## Problem
Across the data below, count every line where the string "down" appears. Answer with the number alone.

━━━━━━━━━━━━━━━━━━━━━━━━━━━━━━

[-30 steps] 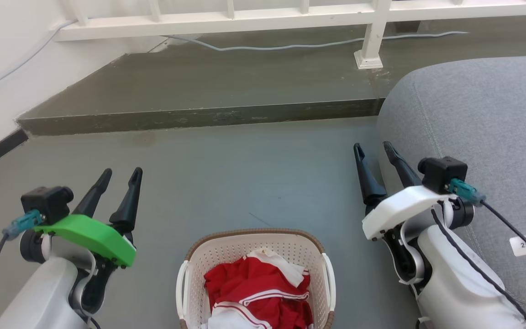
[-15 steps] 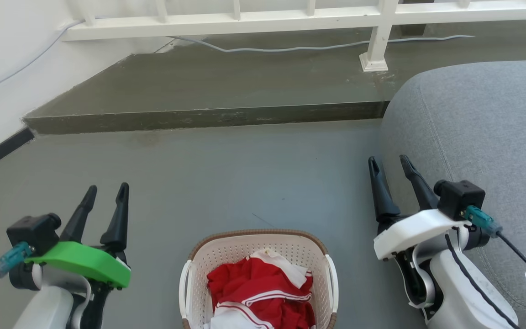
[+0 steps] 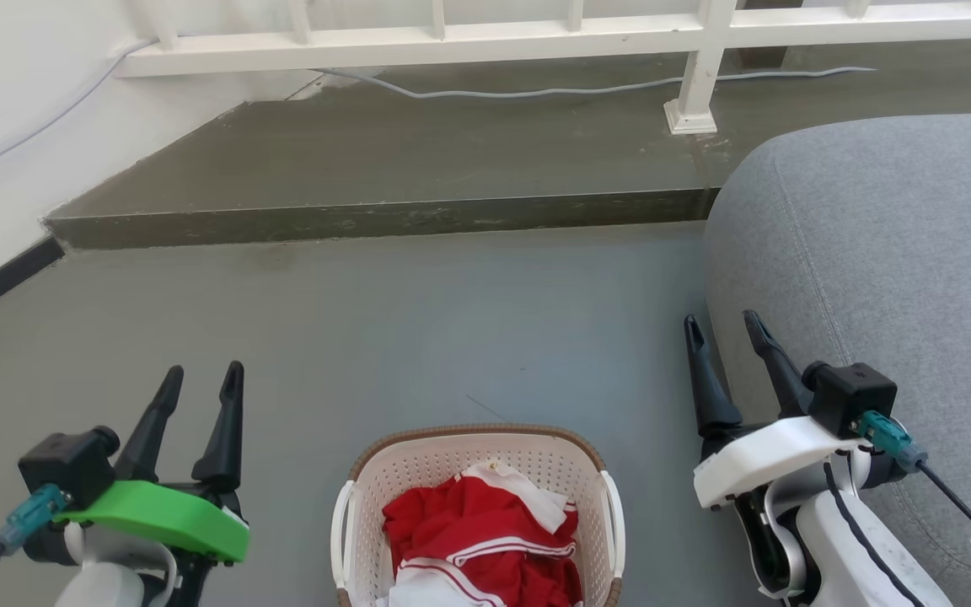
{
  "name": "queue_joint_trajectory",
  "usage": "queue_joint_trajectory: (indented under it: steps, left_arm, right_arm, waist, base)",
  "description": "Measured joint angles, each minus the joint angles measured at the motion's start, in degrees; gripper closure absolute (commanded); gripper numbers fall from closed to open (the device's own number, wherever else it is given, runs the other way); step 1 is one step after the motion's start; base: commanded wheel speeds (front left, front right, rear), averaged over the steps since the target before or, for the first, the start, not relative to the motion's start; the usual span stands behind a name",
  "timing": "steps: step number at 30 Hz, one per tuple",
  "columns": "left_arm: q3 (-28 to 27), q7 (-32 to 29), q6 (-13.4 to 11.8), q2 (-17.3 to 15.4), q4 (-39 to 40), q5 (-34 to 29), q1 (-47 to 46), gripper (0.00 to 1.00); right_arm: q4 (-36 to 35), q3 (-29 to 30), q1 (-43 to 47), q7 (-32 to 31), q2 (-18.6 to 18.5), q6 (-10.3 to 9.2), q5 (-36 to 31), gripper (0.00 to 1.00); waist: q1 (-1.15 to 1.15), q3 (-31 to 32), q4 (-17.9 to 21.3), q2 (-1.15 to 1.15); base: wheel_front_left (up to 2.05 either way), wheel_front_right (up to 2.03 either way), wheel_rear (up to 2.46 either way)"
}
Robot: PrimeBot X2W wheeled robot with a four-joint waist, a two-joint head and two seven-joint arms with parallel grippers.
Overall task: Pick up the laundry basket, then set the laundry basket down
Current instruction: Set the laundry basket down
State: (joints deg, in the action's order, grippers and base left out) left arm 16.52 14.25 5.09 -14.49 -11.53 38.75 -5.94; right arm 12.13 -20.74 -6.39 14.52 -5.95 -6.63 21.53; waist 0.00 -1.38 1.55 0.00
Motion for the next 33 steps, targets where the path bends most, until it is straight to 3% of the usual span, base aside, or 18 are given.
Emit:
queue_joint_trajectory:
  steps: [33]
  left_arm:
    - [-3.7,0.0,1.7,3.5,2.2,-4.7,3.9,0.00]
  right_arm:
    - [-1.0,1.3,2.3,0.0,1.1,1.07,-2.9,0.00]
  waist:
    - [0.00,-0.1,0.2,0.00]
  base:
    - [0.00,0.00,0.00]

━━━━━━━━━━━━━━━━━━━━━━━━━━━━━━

## Result of this exercise
2